• What you have to do: Transcribe exactly the lines below that begin at the line with "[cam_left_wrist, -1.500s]" and stop after the line with "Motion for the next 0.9", leaving out every picture.

• Exercise data:
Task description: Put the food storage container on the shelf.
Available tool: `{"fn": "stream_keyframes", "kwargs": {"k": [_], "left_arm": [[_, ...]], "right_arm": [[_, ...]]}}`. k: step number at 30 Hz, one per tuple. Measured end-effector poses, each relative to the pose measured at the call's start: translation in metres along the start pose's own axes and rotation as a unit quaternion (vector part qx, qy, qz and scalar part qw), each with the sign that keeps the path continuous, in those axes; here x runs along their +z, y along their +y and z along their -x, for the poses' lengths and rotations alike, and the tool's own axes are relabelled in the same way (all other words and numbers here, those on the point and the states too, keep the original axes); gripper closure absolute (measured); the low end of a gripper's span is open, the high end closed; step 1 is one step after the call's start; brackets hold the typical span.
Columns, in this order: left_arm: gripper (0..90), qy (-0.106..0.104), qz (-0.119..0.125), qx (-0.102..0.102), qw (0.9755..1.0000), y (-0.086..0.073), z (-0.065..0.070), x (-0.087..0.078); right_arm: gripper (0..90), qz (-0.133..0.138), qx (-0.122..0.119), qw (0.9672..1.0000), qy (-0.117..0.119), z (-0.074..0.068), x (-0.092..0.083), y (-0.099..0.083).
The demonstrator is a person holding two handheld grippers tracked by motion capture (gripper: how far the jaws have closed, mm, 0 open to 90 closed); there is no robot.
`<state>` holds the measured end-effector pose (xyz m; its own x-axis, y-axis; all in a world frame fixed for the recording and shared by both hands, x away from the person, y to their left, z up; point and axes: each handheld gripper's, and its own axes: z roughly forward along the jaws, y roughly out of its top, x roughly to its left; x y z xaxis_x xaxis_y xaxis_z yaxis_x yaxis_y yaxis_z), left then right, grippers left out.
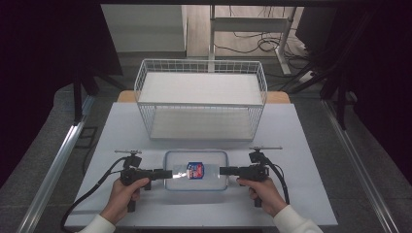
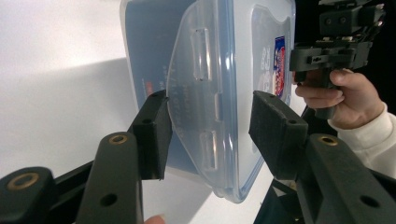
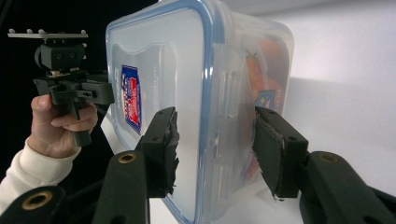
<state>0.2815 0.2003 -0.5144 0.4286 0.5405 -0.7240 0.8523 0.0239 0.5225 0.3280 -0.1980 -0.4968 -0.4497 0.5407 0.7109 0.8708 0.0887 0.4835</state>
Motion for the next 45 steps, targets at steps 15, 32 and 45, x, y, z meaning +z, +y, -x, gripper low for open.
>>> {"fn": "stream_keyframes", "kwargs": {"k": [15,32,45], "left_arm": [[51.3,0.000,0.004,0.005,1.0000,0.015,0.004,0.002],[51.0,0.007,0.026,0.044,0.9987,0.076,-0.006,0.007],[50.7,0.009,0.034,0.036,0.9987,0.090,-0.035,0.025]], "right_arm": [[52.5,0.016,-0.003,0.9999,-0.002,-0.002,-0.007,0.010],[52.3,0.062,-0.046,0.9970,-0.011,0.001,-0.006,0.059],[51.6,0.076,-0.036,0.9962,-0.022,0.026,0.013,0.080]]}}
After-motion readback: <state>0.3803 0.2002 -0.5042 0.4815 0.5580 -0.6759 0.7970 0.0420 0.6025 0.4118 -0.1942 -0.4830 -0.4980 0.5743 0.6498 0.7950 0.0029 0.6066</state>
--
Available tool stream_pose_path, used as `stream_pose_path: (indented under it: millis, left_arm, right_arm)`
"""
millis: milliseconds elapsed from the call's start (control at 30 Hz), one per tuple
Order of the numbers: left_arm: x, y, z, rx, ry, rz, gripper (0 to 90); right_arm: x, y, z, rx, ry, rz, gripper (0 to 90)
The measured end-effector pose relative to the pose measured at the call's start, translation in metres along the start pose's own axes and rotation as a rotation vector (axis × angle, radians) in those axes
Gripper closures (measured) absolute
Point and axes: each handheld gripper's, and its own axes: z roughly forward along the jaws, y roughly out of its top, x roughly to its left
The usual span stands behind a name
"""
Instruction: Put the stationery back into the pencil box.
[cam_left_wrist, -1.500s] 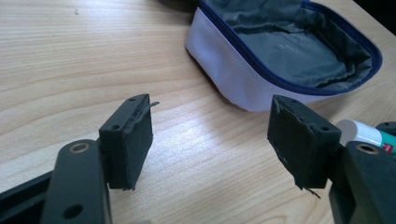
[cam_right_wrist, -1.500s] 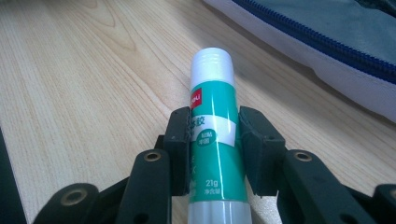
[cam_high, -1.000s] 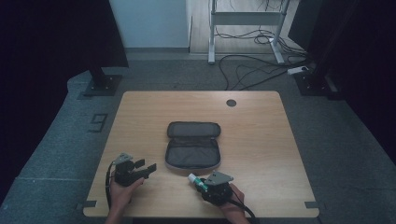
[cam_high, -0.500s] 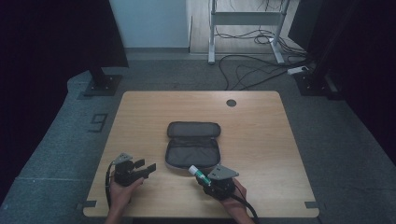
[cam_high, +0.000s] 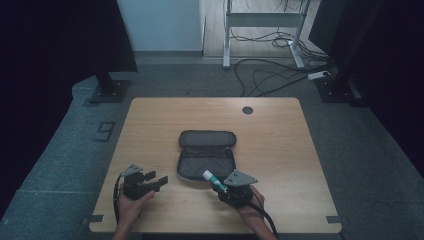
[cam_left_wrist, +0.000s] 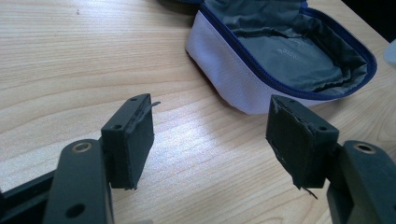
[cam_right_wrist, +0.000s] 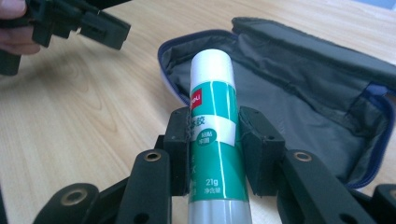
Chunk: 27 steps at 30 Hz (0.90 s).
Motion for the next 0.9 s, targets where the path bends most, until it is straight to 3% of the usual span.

• Answer section:
[cam_left_wrist, -1.500s] 
[cam_right_wrist, -1.500s] 
[cam_high, -1.000s] 
[cam_high, -0.500s] 
[cam_high, +0.000s] 
[cam_left_wrist, +0.000s] 
[cam_right_wrist, +0.000s] 
Chunk: 27 steps at 30 Hz (0.90 s).
Motion for the next 0.9 s, targets where the path bends most, until it is straight to 3% of the usual span.

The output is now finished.